Large eyes, lined with thick eyeshadow, turned towards the sofa along the wall. She brought both hands to her mouth and made a noise like a hiccup. For a few seconds she didn’t move at all. Finally, she took a few hesitant steps towards the body. Stopping just in front of the sofa, she looked down at the man’s face. Sasagaki could see her chin tremble slightly.

‘Is that your husband, ma’am?’ Nakatsuka asked.

She didn’t answer, just cradled her cheeks in her hands, then gradually slid her hands up to cover her face before her knees buckled and she crumpled on the floor. A bit put on, Sasagaki thought. Then came the sobs, muffled through her long fingers.

Yosuke Kirihara was the deceased’s name, proprietor of the unsurprisingly named Kirihara Pawnshop. The shop, which also served as a home, was about a kilometre away from the building where his body had been found.

They carried the body out immediately after the widow, Yaeko, made the ID. Sasagaki was helping the Department of Criminal Identification guys get the body on the stretcher when something caught his eye. ‘Think our boy had been out eating?’

‘What makes you say that?’ Detective Koga raised one eyebrow.

Sasagaki pointed to the victim’s belt. ‘His belt’s fastened two holes wider than he usually fastens it.’

‘Hey, you’re right.’

Mr Kirihara had been wearing a brown Valentino belt with clear buckle marks near the fifth hole from the end, which was slightly widened from use. But now the belt had been loosened to the third hole from the end.

Sasagaki had one of the young Criminal Identification officers take a photo of the belt and, once the scene had been cleared, the detectives spread out to start questioning the neighbours, leaving only Criminal Identification, Sasagaki, and Captain Nakatsuka inside.

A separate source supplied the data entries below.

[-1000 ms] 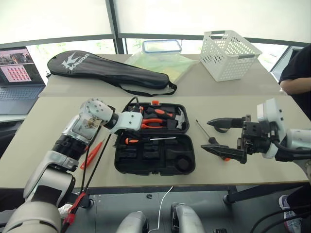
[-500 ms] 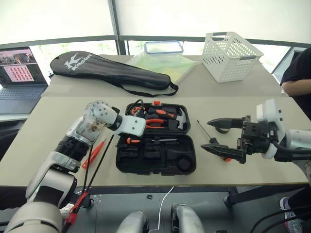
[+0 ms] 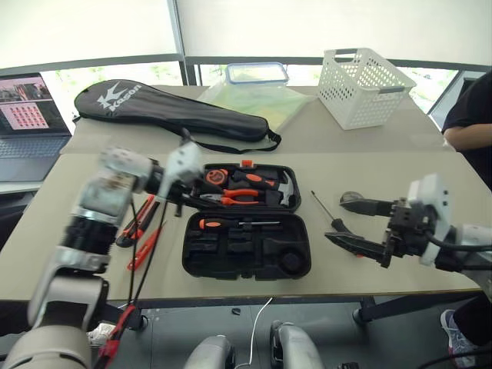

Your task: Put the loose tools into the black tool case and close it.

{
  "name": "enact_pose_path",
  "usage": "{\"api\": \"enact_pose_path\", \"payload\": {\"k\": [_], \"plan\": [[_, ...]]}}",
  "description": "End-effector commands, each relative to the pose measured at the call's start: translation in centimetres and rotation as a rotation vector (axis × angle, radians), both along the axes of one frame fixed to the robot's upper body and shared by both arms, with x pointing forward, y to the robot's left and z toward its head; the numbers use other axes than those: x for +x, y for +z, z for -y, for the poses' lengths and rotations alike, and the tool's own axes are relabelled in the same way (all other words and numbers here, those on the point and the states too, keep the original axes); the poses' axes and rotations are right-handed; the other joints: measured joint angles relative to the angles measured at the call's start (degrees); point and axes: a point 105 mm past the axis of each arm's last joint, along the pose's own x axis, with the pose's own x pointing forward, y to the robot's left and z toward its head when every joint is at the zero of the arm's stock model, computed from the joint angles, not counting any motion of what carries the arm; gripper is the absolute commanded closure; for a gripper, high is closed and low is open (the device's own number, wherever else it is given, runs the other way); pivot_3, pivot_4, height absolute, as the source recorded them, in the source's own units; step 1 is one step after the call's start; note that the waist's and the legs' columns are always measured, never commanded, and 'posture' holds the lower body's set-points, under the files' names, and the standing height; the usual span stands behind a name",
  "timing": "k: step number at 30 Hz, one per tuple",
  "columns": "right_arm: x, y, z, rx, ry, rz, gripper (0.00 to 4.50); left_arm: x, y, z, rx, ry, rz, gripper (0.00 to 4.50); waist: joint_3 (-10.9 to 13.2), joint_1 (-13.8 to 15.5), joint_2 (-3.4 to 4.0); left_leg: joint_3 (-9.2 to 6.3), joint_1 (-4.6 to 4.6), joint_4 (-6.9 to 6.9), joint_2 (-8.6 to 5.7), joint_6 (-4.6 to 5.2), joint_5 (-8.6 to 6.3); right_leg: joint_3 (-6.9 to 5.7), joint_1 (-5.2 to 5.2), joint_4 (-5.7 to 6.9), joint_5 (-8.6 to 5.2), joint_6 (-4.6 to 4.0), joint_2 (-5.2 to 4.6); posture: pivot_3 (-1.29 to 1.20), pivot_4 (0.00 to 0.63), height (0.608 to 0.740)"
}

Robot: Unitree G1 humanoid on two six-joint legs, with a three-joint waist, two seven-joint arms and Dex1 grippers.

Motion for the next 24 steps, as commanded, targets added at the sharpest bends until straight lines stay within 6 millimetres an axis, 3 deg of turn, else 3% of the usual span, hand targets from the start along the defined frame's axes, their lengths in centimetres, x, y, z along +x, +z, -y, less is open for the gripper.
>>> {"api": "enact_pose_path", "payload": {"k": [1, 3, 4, 8, 15, 17, 21, 24], "plan": [[-1.1, -0.2, 2.3, 0.000, -0.139, 0.004, 0.00, -3.4, 3.5, 0.1, -0.158, -0.051, -0.085, 0.92, 0.0, 0.1, 0.00, -0.02, -0.01, -0.01, -0.02, -0.01, 0.00, -0.07, 0.00, -0.02, 0.00, 0.00, -0.01, 0.00, 0.150, 0.740], [-1.4, -1.1, 3.1, 0.005, -0.192, -0.017, 0.00, -4.3, 3.8, 0.3, -0.169, -0.059, -0.090, 0.16, 0.0, 0.2, 0.01, -0.03, 0.03, 0.00, -0.05, -0.01, -0.01, -0.09, 0.08, -0.04, 0.00, 0.00, -0.02, 0.00, 0.150, 0.740], [-1.4, -1.7, 3.5, 0.011, -0.222, -0.031, 0.00, -4.7, 3.9, 0.4, -0.168, -0.063, -0.075, 0.05, 0.0, 0.1, 0.01, -0.02, 0.06, 0.01, -0.09, -0.02, 0.00, -0.03, 0.14, -0.06, 0.00, 0.01, -0.03, 0.00, 0.150, 0.740], [-0.8, -3.4, 3.8, 0.024, -0.278, -0.054, 0.00, -5.4, 3.4, 0.8, -0.147, -0.066, -0.042, 0.05, 0.0, 0.0, 0.02, 0.00, 0.94, -0.20, -0.02, -0.58, -0.24, 0.38, 0.94, -0.21, -0.24, 0.29, -0.07, 0.00, 0.150, 0.740], [2.7, -7.5, 3.4, -0.027, -0.353, -0.074, 0.00, -5.9, 2.4, 1.6, -0.118, -0.090, -0.001, 0.05, 0.0, -0.4, 0.02, 0.06, 1.10, -0.25, 0.07, -0.45, 0.10, 0.48, 0.92, 0.00, -0.38, 0.36, -0.16, 0.00, 0.150, 0.740], [3.5, -8.3, 3.4, -0.034, -0.366, -0.074, 0.00, -6.0, 2.3, 1.7, -0.119, -0.095, 0.003, 0.05, 0.0, -0.3, 0.03, 0.05, 1.09, -0.26, 0.06, -0.41, 0.13, 0.46, 0.89, -0.01, -0.13, -0.09, -0.06, 0.00, 0.150, 0.740], [4.7, -9.4, 2.9, -0.026, -0.357, -0.076, 0.00, -5.9, 2.1, 1.9, -0.104, -0.087, 0.034, 0.05, 0.0, -0.1, 0.03, 0.03, 1.02, -0.26, 0.05, -0.40, 0.13, 0.44, 0.81, -0.04, -0.14, -0.13, 0.12, 0.00, 0.150, 0.740], [4.8, -10.0, 2.7, -0.042, -0.353, -0.078, 0.76, -5.9, 1.8, 1.8, -0.092, -0.081, 0.057, 0.00, 0.0, -0.1, 0.04, 0.02, 0.96, -0.30, 0.05, -0.40, 0.13, 0.44, 0.75, -0.10, -0.14, -0.14, 0.14, 0.00, 0.150, 0.740]]}}
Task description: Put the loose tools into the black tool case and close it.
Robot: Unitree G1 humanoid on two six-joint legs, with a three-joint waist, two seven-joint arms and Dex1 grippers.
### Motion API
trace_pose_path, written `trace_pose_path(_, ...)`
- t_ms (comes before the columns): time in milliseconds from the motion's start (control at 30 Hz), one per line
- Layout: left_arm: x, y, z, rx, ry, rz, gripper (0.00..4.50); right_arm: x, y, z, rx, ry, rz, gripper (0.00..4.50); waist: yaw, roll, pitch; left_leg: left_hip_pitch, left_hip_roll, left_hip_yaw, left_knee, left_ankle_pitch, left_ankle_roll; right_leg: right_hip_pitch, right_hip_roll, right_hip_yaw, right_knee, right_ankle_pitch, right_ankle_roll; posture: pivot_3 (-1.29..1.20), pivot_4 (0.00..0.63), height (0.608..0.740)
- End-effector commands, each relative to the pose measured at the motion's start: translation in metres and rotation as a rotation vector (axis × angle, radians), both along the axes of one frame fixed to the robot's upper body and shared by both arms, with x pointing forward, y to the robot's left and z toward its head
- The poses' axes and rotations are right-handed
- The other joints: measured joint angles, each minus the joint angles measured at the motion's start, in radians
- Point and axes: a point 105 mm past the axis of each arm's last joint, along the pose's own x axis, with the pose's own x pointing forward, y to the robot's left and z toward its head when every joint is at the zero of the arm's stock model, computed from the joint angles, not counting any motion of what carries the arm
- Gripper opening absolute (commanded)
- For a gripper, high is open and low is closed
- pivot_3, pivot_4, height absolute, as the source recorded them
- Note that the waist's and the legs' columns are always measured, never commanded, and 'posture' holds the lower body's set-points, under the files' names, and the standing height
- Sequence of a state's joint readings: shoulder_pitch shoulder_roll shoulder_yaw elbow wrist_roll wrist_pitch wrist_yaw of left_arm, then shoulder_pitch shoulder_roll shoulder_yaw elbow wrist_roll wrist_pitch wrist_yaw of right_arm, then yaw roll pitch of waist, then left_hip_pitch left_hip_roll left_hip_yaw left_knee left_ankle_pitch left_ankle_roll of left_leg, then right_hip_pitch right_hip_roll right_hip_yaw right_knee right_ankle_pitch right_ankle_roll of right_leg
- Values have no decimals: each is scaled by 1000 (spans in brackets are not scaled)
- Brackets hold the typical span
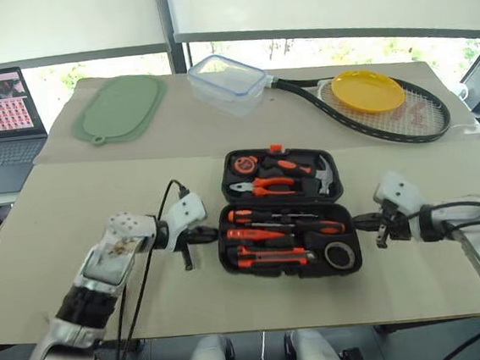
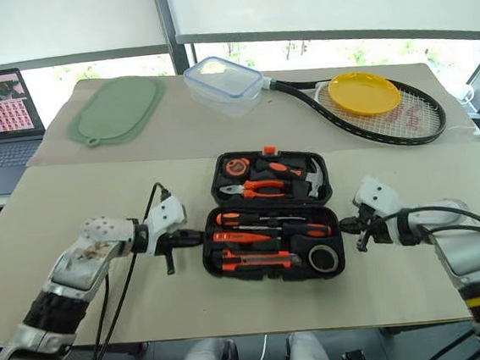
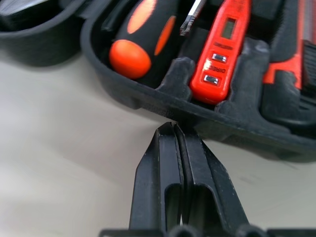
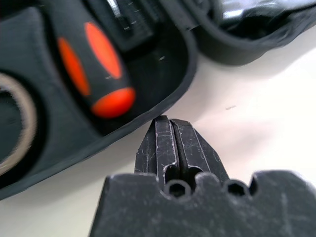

Nakatsuka stood in the centre of the room, taking another look around. He’d assumed his customary deep-thought posture: left hand on his waist, right hand to his forehead. ‘Sasagaki,’ he said. ‘What do you make of it? What kind of killer we looking at here?’

‘Haven’t the faintest idea,’ Sasagaki replied with a shrug. ‘Except, whoever it was, the victim knew him.’ The tidiness of the man’s clothes and hair, the lack of any signs of a struggle and the frontal stab wound told him that much.